The Community "Webb"
Eileen Nichols, Webb City Farmers Market Manager (MO)
The Webb City Farmers Market reaches out and draws in individuals and organizations through meals, music, fundraising opportunities and a welcoming culture. Known as "the grand central station of area non-profits," the market hosts more than 40 non-profit activities each season.
Billene Nemec, Coordinator for Buy Fresh Buy Local, NE Chapter
Bought it fresh---now how do you prepare it. Giving simple food demonstration at the market plus handouts and tips for market shoppers.
Small Town, Small Market, BIG News
Rosanna Bauman, Garnett Farmers Market (KS)
Is the Buy Local craze coming to the Midwest? No, rural communities are having a Sustainable Renaissance as they return to their roots at last. Organics used to be regarded by the down-home folks as a big city fad, now many are beginning to regard it as a sensible choice. We believe that even small towns in the heart of farm country can support a farmers market as the story of the Garnett Farmers Market proves.
Promoting and Managing Your Farmers' Market
Caroline Todd, Columbia Farmers Market Manager (MO)
There are three top priorities for a farmers' market manager: helping vendors, promoting sales, and creating a happy customer atmosphere. Caroline, Columbia Farmers' Market manager, will present ways to get more customers to your market, get the community involved, find free advertising and set up a successful Saturday morning event.
How to Work a Market
Zaid and Haifa Kurdieh, Norwich Meadows Farm (NY)

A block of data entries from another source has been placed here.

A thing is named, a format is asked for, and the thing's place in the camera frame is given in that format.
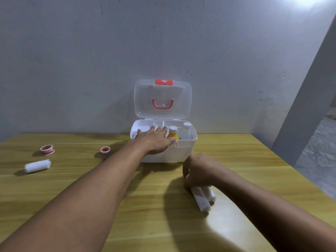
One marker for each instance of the person's left hand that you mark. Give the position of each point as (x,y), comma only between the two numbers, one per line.
(154,141)

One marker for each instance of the person's right hand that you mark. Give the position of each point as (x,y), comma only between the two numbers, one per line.
(200,169)

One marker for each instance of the person's left middle finger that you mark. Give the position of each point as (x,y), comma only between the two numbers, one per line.
(158,130)

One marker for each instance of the person's left thumb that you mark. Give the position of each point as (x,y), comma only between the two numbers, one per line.
(171,141)

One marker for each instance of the person's right fingers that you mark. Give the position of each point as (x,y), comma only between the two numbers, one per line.
(187,178)

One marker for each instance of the person's left little finger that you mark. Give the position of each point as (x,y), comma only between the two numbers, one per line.
(141,133)

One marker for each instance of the white gauze bandage roll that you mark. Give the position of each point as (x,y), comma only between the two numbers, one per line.
(201,203)
(210,196)
(37,166)

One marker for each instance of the person's left forearm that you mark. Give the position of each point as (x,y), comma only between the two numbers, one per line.
(86,196)

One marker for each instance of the person's right forearm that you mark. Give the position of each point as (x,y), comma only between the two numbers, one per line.
(265,207)

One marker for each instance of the yellow bottle with white cap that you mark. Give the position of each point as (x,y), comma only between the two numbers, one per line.
(173,133)

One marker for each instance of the white plastic bottle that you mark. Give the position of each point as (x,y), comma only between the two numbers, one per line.
(186,129)

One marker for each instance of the white first aid box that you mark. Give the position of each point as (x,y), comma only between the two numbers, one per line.
(162,97)

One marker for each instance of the small red white tape roll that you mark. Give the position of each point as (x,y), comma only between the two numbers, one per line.
(105,151)

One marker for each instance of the large red white tape roll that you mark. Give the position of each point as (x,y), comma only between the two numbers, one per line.
(47,150)

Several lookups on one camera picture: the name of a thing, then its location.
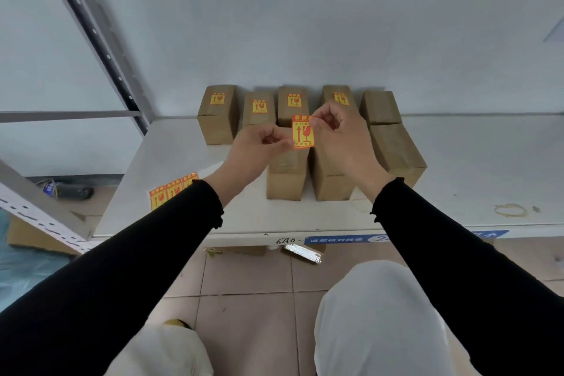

Zaid and Haifa share Norwich Meadows Farm's history at farmers markets and how their involvement with markets has evolved over the years. NMF sales grow at a rate of 70-100% per year and the husband and wife team will discuss vital topics such as customer care, new products, and market set-up. With years of experience at eight farmers markets, they will also talk about the good, the bad, and the ugly of the market scene.
Extending the Market Season with High Tunnels-The Rookie Year
David Heidebrink, Heide-Way Farm (Wakefield, KS)
Dave will share his first-year experiences with growing vegetables in high tunnels. He'll discuss lessons learned, what went well, what didn't, and discuss the advantages of high tunnel production in respect to marketing and season extension to encourage those interested in entering high tunnel production.
The GPVGC Farmer Market Track is partially funded by a USDA Risk Management Agency Grant awarded to the Kansas Rural Center.